What you should do:
Nothing but the lines below from the one that contains "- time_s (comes" through the one that contains "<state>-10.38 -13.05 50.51" should be retyped, exactly and including both ends. Do not include pictures.

[Opening Data in this exercise section]

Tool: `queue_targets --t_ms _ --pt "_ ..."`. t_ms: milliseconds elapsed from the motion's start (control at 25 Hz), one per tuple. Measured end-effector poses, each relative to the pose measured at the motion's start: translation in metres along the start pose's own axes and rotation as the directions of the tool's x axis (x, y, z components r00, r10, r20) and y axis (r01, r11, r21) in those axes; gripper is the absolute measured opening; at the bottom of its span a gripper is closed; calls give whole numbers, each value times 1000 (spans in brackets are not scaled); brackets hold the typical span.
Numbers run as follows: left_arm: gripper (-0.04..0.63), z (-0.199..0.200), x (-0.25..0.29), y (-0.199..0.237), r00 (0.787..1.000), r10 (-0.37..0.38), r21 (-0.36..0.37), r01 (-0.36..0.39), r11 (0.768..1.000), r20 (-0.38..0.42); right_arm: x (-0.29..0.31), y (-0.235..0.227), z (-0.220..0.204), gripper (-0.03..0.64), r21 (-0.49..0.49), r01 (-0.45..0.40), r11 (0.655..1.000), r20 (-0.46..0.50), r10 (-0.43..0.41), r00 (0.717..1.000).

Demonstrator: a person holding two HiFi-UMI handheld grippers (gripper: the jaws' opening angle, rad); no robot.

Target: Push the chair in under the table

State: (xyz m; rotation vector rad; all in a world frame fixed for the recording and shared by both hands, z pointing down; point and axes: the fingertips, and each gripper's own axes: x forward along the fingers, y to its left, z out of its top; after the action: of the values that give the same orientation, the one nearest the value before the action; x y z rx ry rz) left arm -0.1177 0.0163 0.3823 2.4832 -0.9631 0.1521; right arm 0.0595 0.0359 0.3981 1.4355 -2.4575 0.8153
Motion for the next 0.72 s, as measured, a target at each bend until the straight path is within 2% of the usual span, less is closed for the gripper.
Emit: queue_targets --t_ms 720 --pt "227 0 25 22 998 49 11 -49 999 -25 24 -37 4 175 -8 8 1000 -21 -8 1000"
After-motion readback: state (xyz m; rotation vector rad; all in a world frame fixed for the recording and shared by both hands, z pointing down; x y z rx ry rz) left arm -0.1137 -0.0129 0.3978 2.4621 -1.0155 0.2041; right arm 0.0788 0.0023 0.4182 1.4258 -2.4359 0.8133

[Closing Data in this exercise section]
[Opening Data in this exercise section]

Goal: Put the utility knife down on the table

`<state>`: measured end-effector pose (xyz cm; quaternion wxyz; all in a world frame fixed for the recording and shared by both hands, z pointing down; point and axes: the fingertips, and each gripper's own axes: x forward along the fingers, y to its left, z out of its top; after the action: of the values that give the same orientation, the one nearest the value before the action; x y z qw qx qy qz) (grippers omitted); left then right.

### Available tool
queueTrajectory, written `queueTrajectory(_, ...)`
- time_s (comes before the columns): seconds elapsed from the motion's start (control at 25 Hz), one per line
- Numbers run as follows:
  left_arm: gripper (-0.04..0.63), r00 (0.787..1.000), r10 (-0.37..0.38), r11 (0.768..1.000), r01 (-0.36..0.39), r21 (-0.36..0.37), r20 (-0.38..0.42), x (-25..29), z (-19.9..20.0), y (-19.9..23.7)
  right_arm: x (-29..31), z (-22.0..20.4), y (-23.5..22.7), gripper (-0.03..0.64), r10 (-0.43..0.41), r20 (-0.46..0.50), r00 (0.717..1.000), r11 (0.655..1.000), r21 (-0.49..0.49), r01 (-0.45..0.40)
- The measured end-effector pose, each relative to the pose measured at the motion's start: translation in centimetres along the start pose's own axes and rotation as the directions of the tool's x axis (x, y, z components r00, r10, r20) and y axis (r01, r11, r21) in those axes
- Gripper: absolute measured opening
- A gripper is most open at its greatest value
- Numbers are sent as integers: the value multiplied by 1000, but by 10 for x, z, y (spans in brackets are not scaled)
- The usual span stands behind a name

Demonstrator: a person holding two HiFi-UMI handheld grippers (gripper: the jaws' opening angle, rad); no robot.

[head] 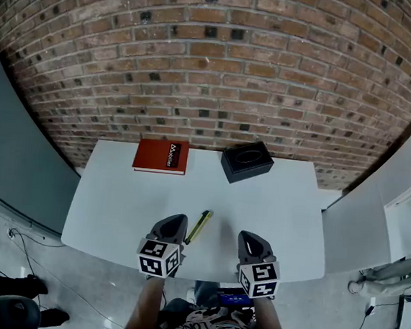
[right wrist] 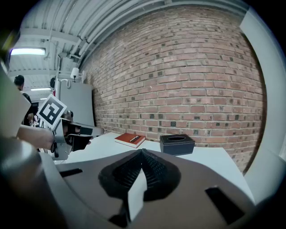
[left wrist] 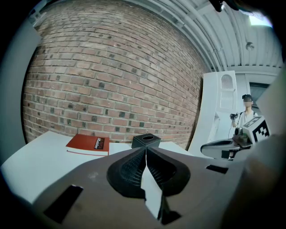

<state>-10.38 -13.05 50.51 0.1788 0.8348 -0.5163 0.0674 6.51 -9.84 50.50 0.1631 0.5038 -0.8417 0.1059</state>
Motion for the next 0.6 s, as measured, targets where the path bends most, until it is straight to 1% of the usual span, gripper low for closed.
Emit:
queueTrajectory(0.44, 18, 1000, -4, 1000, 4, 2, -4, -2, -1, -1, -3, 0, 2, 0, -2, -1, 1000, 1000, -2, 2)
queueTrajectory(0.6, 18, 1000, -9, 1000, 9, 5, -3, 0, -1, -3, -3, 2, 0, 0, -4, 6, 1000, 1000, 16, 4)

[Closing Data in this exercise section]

Task response:
- time_s (comes before the columns): seconds elapsed from the motion's start (control at 25 Hz), one per line
- Numbers run as follows:
  left_arm: gripper (-0.04..0.63), r00 (0.787..1.000), r10 (-0.37..0.38), r11 (0.768..1.000), r01 (-0.36..0.39), r21 (-0.36..0.37), r20 (-0.38..0.42), x (-25..29), z (-19.9..20.0), y (-19.9..23.7)
  right_arm: x (-29..31), z (-22.0..20.4), y (-23.5..22.7), gripper (-0.03..0.64), r10 (-0.43..0.41), r20 (-0.46..0.50), r00 (0.717..1.000), r11 (0.655..1.000), r21 (-0.49..0.49), r01 (-0.45..0.40)
- The measured end-effector pose, each relative to the pose measured at the motion's start: translation in centimetres along the start pose's own axes and rotation as the directions of the tool's x axis (x, y, z components r00, r10, r20) and y axis (r01, r11, r21) in those axes
- Gripper: absolute measured opening
- A gripper is most open at its greatest value
- Numbers are sent as integers: the value multiplied by 1000, but by 10 for x, z, y (spans in brackets are not scaled)
- The usual span stands behind a name

Demonstrator: a person holding two HiFi-UMI handheld grippers (gripper: the jaws' opening angle, rad); no robot.

[head] 
[right wrist] 
[left wrist] 

<state>-10.38 -13.05 50.51 0.1788 0.8348 -0.5163 0.0674 6.51 -9.84 50.50 0.1631 0.5038 -0.8417 0.1059</state>

No further output will be produced for this exercise.